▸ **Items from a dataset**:
****************

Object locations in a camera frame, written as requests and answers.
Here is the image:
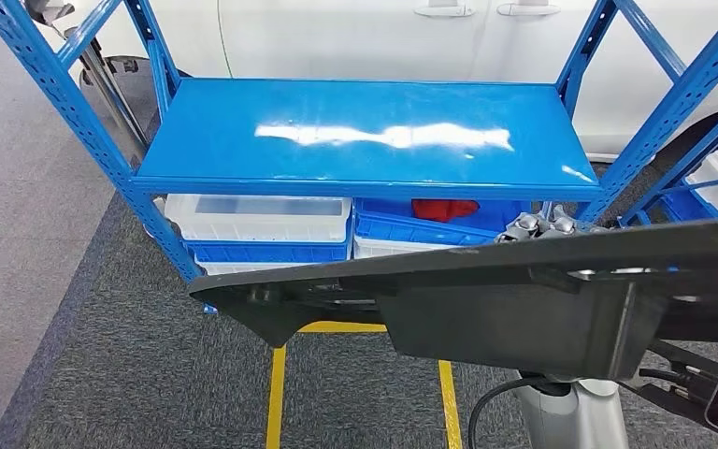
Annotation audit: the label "black plastic plate frame part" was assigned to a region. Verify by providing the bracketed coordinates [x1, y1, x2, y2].
[188, 218, 718, 381]

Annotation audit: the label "blue metal shelf rack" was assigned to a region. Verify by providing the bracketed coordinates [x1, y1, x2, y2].
[0, 0, 718, 314]

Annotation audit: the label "yellow floor tape square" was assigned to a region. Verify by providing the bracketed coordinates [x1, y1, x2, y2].
[266, 321, 463, 449]

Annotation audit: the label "dark metal stand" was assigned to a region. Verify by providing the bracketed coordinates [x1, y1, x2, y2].
[24, 0, 150, 164]

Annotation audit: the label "white car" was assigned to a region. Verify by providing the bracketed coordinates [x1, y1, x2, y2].
[55, 0, 718, 164]

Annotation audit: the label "red plastic part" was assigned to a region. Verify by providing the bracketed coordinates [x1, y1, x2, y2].
[411, 199, 481, 223]

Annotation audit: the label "thick black cable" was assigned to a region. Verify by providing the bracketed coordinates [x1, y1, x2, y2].
[467, 374, 549, 449]

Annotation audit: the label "clear white plastic bin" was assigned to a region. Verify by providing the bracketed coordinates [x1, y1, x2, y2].
[165, 194, 352, 244]

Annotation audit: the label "blue wheeled shelf rack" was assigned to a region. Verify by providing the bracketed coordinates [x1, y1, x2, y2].
[619, 86, 718, 227]

****************

▸ **What the task requires**: Return every line above word for word, minus images.

▸ **Task answer**:
Object locations in a camera frame, written as requests and answers.
Here is the image:
Annotation audit: the label "black plastic plate frame part" was assigned to a region. Verify by providing the bracketed coordinates [x1, y1, x2, y2].
[188, 218, 718, 381]

Annotation audit: the label "blue metal shelf rack" was assigned to a region. Verify by providing the bracketed coordinates [x1, y1, x2, y2].
[0, 0, 718, 314]

Annotation audit: the label "yellow floor tape square" was assigned to a region. Verify by providing the bracketed coordinates [x1, y1, x2, y2].
[266, 321, 463, 449]

Annotation audit: the label "dark metal stand" was assigned to a region. Verify by providing the bracketed coordinates [x1, y1, x2, y2].
[24, 0, 150, 164]

Annotation audit: the label "white car" was assigned to a region. Verify by providing the bracketed coordinates [x1, y1, x2, y2].
[55, 0, 718, 164]

Annotation audit: the label "red plastic part" was assigned to a region. Verify by providing the bracketed coordinates [x1, y1, x2, y2].
[411, 199, 481, 223]

Annotation audit: the label "thick black cable" was assigned to a region. Verify by providing the bracketed coordinates [x1, y1, x2, y2].
[467, 374, 549, 449]

Annotation audit: the label "clear white plastic bin" was assigned to a region. Verify by providing the bracketed coordinates [x1, y1, x2, y2].
[165, 194, 352, 244]

Annotation audit: the label "blue wheeled shelf rack" was assigned to a region. Verify by providing the bracketed coordinates [x1, y1, x2, y2].
[619, 86, 718, 227]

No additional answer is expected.